Exon sequencing and association analysis of polymorphisms in TCF7L2 with type 2 diabetes in a Chinese population

Aims/hypothesis Recently, variants in the transcription factor 7-like 2 (TCF7L2) gene have been found to be consistently associated with type 2 diabetes in different populations. In this study, we hypothesized that TCF7L2 also contributed to genetic susceptibility for type 2 diabetes in a Chinese population.
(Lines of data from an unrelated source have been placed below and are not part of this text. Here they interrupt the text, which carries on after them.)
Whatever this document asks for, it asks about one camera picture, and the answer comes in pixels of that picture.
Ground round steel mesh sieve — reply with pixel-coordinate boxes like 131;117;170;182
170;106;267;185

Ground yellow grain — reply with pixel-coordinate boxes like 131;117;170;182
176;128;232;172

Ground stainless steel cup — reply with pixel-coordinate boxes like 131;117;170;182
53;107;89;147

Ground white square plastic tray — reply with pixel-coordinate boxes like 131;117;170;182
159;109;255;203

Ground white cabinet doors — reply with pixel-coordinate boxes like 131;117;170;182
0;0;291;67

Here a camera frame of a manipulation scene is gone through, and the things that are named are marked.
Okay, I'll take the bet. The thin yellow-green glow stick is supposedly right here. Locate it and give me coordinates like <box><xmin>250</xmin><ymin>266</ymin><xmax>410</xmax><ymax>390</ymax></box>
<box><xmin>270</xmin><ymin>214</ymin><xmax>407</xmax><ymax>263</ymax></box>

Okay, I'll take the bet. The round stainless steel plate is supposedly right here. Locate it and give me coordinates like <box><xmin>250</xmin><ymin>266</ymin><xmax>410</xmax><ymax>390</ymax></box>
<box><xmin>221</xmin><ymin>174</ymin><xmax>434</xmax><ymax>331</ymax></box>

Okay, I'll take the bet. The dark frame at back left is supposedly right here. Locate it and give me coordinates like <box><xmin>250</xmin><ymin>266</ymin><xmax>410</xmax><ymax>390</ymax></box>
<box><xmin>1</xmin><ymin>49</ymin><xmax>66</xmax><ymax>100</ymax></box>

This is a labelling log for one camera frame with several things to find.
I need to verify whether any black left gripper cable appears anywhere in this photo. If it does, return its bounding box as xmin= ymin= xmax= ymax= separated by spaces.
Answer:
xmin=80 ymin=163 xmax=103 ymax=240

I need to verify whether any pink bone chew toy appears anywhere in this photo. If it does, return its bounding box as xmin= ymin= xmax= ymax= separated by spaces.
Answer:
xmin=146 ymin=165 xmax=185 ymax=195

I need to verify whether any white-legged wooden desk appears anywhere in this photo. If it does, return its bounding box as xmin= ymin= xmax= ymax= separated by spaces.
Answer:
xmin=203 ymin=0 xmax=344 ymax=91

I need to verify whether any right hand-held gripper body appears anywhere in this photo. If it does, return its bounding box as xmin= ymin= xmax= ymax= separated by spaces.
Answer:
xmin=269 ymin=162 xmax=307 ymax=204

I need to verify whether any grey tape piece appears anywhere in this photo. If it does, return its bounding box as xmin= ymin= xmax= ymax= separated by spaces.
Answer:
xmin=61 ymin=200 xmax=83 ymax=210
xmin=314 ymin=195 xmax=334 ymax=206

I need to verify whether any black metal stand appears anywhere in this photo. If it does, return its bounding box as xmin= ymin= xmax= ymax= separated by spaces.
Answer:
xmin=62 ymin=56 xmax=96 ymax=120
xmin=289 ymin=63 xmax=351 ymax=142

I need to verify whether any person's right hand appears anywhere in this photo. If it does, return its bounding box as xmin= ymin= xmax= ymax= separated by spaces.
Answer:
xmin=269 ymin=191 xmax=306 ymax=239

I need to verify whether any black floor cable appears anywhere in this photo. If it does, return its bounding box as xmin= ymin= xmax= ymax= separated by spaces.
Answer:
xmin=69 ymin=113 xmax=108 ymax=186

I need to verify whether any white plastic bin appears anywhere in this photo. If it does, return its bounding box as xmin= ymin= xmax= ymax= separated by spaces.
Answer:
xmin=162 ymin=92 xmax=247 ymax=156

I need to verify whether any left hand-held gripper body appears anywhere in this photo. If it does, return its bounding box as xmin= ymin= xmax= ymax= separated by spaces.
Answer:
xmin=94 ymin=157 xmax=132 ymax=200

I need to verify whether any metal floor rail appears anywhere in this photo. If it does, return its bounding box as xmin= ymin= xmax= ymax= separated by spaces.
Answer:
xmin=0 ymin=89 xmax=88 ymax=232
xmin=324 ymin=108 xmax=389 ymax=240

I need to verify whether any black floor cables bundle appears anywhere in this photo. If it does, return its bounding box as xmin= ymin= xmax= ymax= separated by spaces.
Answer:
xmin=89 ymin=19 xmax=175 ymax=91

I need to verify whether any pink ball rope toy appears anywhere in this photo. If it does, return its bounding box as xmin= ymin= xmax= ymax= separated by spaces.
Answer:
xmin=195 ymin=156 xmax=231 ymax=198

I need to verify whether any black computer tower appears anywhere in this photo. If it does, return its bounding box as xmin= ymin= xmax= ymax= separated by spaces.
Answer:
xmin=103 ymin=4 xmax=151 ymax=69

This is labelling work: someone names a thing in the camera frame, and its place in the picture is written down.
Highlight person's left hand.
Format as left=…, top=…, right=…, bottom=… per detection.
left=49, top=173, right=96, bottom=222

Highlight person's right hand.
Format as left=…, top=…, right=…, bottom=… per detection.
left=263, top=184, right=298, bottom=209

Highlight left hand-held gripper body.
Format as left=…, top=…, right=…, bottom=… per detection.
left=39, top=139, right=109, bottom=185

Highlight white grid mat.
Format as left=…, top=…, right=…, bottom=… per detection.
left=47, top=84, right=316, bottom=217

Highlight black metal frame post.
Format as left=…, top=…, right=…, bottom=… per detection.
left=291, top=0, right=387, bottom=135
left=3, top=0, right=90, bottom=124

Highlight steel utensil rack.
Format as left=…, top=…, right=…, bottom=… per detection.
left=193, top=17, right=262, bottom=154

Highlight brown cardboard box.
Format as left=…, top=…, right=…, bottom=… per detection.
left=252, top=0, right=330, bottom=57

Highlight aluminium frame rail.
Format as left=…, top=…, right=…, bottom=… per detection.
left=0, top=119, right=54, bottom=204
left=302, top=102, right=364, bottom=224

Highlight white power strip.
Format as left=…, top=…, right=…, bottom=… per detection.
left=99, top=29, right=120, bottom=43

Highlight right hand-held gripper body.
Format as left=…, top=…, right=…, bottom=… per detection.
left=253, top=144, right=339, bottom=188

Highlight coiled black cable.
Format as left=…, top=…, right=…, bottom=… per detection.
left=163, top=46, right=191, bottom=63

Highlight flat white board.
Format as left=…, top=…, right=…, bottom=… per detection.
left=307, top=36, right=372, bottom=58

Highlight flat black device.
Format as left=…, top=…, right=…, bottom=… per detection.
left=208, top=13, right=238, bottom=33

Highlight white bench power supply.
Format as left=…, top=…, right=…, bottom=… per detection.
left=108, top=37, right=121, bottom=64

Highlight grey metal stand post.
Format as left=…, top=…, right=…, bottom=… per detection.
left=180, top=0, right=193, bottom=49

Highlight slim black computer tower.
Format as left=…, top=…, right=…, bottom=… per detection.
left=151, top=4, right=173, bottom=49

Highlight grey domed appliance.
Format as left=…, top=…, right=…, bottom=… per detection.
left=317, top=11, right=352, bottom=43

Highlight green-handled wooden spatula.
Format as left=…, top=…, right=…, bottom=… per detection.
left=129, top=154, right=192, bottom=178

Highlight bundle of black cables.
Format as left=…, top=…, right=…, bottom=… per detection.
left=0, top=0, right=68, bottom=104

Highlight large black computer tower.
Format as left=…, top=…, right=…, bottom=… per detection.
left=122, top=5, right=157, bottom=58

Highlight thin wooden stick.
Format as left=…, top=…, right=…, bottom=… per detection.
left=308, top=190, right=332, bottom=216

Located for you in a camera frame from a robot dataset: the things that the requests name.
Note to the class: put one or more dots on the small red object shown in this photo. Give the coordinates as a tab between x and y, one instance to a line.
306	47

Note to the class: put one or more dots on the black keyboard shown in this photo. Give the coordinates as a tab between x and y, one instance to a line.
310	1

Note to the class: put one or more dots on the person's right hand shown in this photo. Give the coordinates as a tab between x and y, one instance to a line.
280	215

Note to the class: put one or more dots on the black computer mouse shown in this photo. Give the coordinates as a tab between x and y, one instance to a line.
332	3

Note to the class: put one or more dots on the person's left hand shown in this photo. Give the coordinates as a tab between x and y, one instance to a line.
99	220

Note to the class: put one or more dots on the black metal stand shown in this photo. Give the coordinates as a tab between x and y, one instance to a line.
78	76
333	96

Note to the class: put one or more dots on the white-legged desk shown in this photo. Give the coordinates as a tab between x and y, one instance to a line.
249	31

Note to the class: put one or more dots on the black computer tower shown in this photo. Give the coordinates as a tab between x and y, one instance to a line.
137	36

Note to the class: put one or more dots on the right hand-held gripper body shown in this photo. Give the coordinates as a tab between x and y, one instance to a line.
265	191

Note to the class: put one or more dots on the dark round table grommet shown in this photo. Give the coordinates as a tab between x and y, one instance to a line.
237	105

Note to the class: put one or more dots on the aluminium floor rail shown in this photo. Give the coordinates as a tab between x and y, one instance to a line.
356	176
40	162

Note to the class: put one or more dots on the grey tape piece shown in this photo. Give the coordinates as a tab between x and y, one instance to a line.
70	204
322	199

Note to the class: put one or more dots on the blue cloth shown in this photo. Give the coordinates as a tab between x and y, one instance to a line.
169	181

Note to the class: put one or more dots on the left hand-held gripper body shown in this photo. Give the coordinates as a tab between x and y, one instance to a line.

MethodsWe looked for new variants by direct sequencing of all exons and intron-exon junctions of TCF7L2 in 100 Chinese type 2 diabetic patients, and then we genotyped five single nucleotide polymorphisms (SNPs) by Snapshot technology in 1,000 Chinese individuals. Results By sequencing, we identified six SNPs (c.1,637C > A; c.1,674C > G; c.1,709G > A; c.1,846C > G; c.1,888C > T; and c.1,876T > G), and three of them led to non-synonymous polymorphisms ( c.1,637C > A, His -> Gln or Pro -> Thr; c.1,674C > G, Pro. Arg; and c.1,709G > A, Ala -> Thr). All of them are rare except c.1,637C > A, which had a frequency of 0.23 for the minor A allele in 98 sequenced individuals. In a case-control study, one of the newly discovered SNPs (c.1,637C > A), together with four reported ones (rs7903146, rs12255372, rs290487 and rs3814573) were genotyped. Comparison between allele and genotype frequencies of these SNPs in patients and controls showed marginal (p=0.063, OR 1.982, 95% CI 1.128-3.485; p=0.071, OR 1.237, 95% CI 0.983-1.557, respectively). No association was found for rs12255372, rs3814573, c.1,637C > A and type 2 diabetes (p=0.278-1.000). Conclusions/interpretation With the current sample size, we did not find any mutation in the coding sequence of TCF7L2 that confers a genetic risk for type 2 diabetes in a Chinese population, and did not replicate some of the major positive results obtained in other populations.